Walmart and Target are fancy stores for me at this rather low point of my life and while they’re great stores to find bargains on decorations and clothes… food, not so much. I try and buy organic salad mixes usually found at either store, frozen veggies, deli meat (I wish they had Applegate) the kind that says no added preservatives or nitrates, eggs that are the best value money wise and fruit that comes with some sort of protective peel (bananas, oranges, cantaloupe).

I’m trying to save my pennies to venture out to Trader Joe’s because they usually have good food at decent prices but it’s not like they’re right around the corner or are willing to deliver.
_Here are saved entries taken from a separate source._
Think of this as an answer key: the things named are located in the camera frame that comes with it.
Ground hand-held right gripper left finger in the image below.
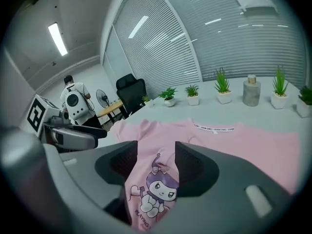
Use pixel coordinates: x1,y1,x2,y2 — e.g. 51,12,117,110
42,140,139,227

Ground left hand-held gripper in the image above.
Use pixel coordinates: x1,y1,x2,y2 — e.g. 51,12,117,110
26,94,108,154

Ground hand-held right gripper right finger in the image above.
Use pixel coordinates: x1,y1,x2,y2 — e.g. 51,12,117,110
168,141,294,234

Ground pink long-sleeved shirt cartoon print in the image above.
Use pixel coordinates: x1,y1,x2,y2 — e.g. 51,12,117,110
109,117,300,230

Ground long ceiling light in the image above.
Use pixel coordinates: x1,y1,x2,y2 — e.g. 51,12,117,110
47,21,69,57

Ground white round-window backpack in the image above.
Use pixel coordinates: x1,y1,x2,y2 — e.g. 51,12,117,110
65,91,96,122

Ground round wooden table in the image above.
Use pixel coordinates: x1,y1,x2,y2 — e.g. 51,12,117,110
97,99,125,126

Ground black standing fan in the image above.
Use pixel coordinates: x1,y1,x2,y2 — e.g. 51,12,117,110
95,89,111,108

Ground black office chair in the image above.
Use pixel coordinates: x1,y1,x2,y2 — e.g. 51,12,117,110
116,73,148,120

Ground tall grass plant white pot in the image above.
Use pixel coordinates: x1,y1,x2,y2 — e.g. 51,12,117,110
270,65,290,110
214,66,233,105

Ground bushy plant square white pot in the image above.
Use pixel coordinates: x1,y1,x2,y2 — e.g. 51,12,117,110
184,84,200,106

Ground grey concrete cylinder gold cap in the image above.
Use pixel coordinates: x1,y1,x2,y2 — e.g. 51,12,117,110
242,74,262,107

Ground leafy plant round white pot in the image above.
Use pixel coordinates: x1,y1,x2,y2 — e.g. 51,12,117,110
158,87,178,108

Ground dark green plant white pot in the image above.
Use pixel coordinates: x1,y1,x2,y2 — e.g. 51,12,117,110
295,85,312,119

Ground grey window blinds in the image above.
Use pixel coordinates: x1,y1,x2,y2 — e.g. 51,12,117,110
112,0,202,98
170,0,309,81

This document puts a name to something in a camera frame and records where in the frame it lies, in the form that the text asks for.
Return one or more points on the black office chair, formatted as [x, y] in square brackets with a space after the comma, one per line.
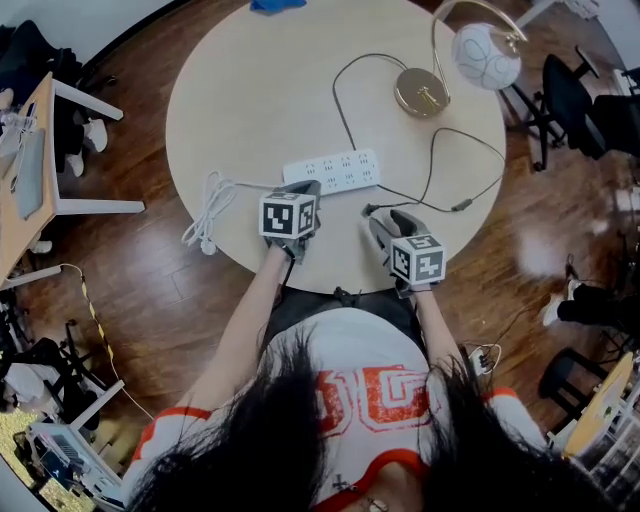
[570, 380]
[570, 100]
[55, 365]

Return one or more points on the white desk with clutter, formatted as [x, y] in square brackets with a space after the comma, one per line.
[70, 450]

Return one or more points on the blue cloth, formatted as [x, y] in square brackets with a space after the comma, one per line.
[272, 5]

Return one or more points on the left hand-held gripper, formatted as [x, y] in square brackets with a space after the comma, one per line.
[283, 218]

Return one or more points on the grey laptop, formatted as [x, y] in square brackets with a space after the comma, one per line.
[31, 175]

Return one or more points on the white floor power strip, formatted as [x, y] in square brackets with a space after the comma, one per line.
[482, 360]

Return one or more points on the person's left forearm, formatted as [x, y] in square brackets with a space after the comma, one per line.
[240, 330]

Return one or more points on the person's right forearm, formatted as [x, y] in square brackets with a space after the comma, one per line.
[437, 325]

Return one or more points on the yellow desk with white frame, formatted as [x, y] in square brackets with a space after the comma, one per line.
[607, 400]

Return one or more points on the black trousers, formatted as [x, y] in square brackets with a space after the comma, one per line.
[305, 306]

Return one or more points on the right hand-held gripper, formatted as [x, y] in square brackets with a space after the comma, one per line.
[419, 262]

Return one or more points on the wooden desk with white legs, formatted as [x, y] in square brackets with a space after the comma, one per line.
[45, 200]

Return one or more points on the gold lamp with white shade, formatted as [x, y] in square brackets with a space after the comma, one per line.
[421, 92]

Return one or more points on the white and orange shirt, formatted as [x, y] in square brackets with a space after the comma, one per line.
[370, 350]

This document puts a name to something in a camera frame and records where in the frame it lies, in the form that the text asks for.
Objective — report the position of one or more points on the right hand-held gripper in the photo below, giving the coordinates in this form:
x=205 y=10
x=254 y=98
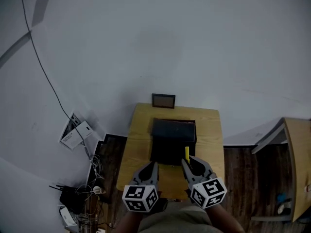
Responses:
x=209 y=192

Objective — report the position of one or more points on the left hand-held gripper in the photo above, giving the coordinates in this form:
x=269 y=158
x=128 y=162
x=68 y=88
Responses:
x=139 y=198

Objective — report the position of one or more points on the black box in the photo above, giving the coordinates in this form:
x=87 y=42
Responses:
x=171 y=139

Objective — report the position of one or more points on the person's right forearm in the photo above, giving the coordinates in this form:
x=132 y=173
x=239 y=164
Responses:
x=227 y=221

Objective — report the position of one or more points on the person's left forearm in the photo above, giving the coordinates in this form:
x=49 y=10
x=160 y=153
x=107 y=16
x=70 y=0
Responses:
x=127 y=223

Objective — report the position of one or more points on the light wooden table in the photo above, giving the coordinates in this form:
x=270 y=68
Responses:
x=138 y=142

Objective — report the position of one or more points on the person's grey clothing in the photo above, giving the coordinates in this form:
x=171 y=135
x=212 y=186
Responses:
x=179 y=220

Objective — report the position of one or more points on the small white cup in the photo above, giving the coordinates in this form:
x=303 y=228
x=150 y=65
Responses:
x=99 y=190

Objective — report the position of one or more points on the small black framed tablet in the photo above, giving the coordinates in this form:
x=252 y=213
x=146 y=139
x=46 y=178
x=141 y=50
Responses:
x=163 y=101

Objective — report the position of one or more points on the black router with antennas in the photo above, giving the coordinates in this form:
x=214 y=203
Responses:
x=71 y=199

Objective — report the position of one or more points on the small blue item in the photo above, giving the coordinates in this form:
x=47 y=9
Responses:
x=281 y=198

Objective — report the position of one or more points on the white power strip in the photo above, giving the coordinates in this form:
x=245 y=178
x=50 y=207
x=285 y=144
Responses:
x=67 y=216

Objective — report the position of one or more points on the wooden side cabinet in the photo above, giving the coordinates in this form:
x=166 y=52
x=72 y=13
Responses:
x=298 y=154

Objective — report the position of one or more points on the white wall network box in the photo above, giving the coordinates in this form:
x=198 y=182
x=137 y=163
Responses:
x=77 y=132

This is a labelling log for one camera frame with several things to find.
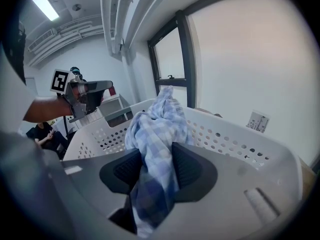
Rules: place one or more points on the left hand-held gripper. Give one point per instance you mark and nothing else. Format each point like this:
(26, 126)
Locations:
(60, 81)

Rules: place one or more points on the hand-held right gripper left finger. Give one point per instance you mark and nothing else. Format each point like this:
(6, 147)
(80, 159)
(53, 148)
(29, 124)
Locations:
(120, 171)

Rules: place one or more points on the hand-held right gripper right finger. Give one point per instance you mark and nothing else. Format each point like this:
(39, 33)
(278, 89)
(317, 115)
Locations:
(195, 174)

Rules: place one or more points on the blue checked shirt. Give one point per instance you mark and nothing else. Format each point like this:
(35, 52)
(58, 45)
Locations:
(155, 139)

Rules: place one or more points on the white plastic basket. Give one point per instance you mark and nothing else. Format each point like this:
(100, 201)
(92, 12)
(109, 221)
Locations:
(225, 129)

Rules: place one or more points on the person's left forearm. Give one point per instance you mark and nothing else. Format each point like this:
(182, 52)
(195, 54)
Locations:
(45, 109)

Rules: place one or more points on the white air vent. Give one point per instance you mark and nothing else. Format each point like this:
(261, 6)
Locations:
(41, 40)

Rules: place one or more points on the white ceiling pipes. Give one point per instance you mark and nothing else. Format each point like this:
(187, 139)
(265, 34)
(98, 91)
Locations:
(117, 16)

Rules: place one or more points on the white printed card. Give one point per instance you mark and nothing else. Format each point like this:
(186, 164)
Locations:
(258, 121)

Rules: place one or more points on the rectangular ceiling light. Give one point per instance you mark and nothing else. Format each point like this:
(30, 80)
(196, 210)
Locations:
(45, 7)

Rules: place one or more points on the black window frame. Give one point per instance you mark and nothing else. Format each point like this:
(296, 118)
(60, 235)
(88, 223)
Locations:
(187, 59)

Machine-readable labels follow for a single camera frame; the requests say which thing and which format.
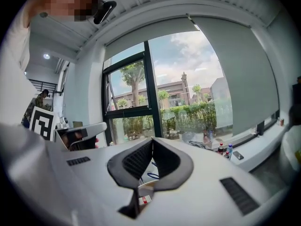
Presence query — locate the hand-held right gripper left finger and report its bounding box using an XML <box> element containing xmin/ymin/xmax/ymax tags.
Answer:
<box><xmin>46</xmin><ymin>137</ymin><xmax>155</xmax><ymax>226</ymax></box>

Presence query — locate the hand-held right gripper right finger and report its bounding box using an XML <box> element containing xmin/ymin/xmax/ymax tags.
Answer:
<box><xmin>138</xmin><ymin>137</ymin><xmax>284</xmax><ymax>226</ymax></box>

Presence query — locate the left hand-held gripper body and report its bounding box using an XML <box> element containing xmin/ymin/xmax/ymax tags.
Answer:
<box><xmin>29</xmin><ymin>105</ymin><xmax>71</xmax><ymax>143</ymax></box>

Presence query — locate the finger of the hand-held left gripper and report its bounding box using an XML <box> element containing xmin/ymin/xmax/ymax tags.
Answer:
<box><xmin>55</xmin><ymin>121</ymin><xmax>108</xmax><ymax>151</ymax></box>

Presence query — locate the small carton box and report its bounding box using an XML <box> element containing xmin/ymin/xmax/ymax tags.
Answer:
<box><xmin>138</xmin><ymin>195</ymin><xmax>152</xmax><ymax>206</ymax></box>

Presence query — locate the black metal railing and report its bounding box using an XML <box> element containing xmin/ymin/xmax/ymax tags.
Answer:
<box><xmin>27</xmin><ymin>78</ymin><xmax>59</xmax><ymax>92</ymax></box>

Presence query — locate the black phone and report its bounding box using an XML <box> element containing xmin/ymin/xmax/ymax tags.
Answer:
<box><xmin>232</xmin><ymin>150</ymin><xmax>245</xmax><ymax>161</ymax></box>

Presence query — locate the plaid cloth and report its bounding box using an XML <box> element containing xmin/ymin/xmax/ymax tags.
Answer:
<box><xmin>187</xmin><ymin>138</ymin><xmax>214</xmax><ymax>151</ymax></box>

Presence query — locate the person's pale pink shirt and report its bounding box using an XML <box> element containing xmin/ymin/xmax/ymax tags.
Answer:
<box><xmin>0</xmin><ymin>7</ymin><xmax>49</xmax><ymax>128</ymax></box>

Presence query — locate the round egg pattern cushion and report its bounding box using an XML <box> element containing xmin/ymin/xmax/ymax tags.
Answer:
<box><xmin>279</xmin><ymin>123</ymin><xmax>301</xmax><ymax>184</ymax></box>

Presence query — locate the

It can be up to an hour drive if I’m stuck in traffic and again, poorpaleo, I can’t afford to use gas that way.

CrossFit is usually associated with the Paleo lifestyle and again, I wish I could afford to join a gym and really dive in 100% but every gym I’ve found charges over $100. They also make you take some sort of more expensive beginner’s course all for safety reasons I completely understand. I haven’t seen a single gym that offers a payment plan but of course their main tagline is usually always

it’s worth it

Of course it’s worth it but not all of us can afford it. Shouldn’t something that is that good for you be a little more within reach? I know that it’s not the gym’s fault I can’t afford to join but how about giving me a job in exchange? Shoot, I’ll clean toilets. I’ll go on protein runs. Pick up lunches. File.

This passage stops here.